Wednesday, December 23, 2009

I don't know what to say

Have you ever been there, in prayer and you didn't know what to say or how to pray?  When that happens, I am always confronted with the reality of how much of my prayers are prescriptive prayers - This is how you need to fix it God.  And isn't that little more that arrogance, that I should be telling God what to do at all?

It is in these moments that I  hit the proverbial brick wall, and I have no idea of how to fix it or what to do.  And I find myself sitting before God struggling to figure out what to do or say.  Sometimes I tell him just what I am thinking, that I don't even know how the situation can be redeemed, how it can be resolved without serious pain in the lives of the people involved.  And I hurt for everyone involved, me included.

What foolishness all of that is!  As if God needed my help.  I know we are compelled to bring our burdens and petitions and requests to Him, but I am not sure it says anywhere that we are supposed to tell him how to answer those requests or what to do about those situations.  He is God, after all, and not limited by our imagination.

And then Philip Yancy's words from Where Is God When It Hurts? comes to mind, "Romans 8 announces the good news that we need not figure out how to pray.  We need only groan.  As I read Paul's words, an image comes to mind of a mother tuning in to her child's wordless cry...The Spirit of God has resources of sensitivity beyond those of even the wisest mother."

It made me think of those early months and years of a child's life, any of my children's lives.  I would wake from a sound sleep, hearing tiny noises, and later cries from their bassinets or cribs.  Sometimes, it was little more than a sigh; sometimes it was the stirring that would turn into an insistent cry if I didn't meet a need quickly.  And I did, get there and tend to that child as quickly as possible even though that child did not utter one clear syllable - only a breath not-quite-right, or a whimper.  My heart was touched, and because I loved that child so passionately, I would do anything to relieve his or her distress.

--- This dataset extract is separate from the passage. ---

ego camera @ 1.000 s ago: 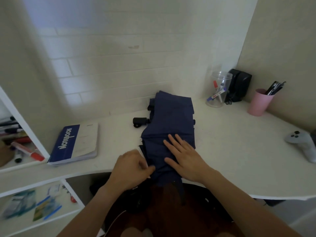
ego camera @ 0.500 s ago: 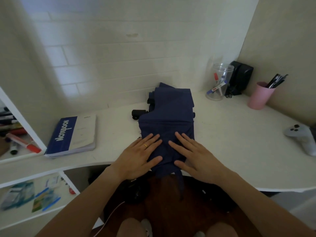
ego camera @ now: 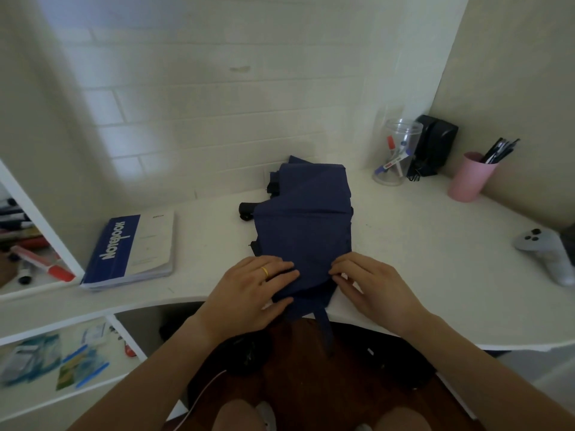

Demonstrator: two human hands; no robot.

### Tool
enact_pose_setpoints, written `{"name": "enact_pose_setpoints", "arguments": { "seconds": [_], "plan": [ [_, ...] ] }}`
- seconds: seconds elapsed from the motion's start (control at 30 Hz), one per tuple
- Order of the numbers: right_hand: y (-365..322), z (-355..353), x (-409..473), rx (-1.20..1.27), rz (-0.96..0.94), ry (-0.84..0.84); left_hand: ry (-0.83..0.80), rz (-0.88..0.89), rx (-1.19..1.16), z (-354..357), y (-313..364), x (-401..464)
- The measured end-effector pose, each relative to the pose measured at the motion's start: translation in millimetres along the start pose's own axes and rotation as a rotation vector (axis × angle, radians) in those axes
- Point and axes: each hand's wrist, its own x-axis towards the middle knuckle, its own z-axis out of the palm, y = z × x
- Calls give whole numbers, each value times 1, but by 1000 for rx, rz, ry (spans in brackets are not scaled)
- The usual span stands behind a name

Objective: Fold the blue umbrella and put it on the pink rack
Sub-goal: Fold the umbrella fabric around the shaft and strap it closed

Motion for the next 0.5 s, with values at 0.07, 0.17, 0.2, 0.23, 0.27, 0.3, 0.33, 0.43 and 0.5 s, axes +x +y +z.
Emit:
{"name": "enact_pose_setpoints", "arguments": {
  "seconds": [0.07,0.17,0.2,0.23,0.27,0.3,0.33,0.43,0.5],
  "plan": [
    [1,-1,-2,29,25,7,80,69,88,2,3,-3],
    [3,-2,-4,-8,24,21,137,116,193,5,4,-10],
    [5,-2,-5,-30,14,20,134,125,213,5,3,-13],
    [6,-1,-7,-50,-4,12,116,139,231,6,1,-16],
    [8,-1,-8,-65,-29,2,79,162,247,6,-1,-18],
    [9,0,-10,-76,-63,-10,40,192,255,7,-4,-20],
    [10,1,-13,-81,-99,-21,-4,217,243,6,-5,-21],
    [10,5,-18,-76,-145,-67,-102,191,97,4,-8,-24],
    [12,7,-19,-75,-135,-88,-124,64,-80,-5,-5,-19]
  ]
}}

And so God loves us, or even more does God love us, and when we have no words to define our pain, He hears our whimper, our not-quite-right sigh, and he envelops us in his love and grace, if we would take the time to notice.

1 comment:

  1. Thank you. "Thy will be done," has become the most repetitive prayer in my life about all those situations that reduce me to moans and groans. I loved the illustration of the baby's cries and the mother's response. Beautiful.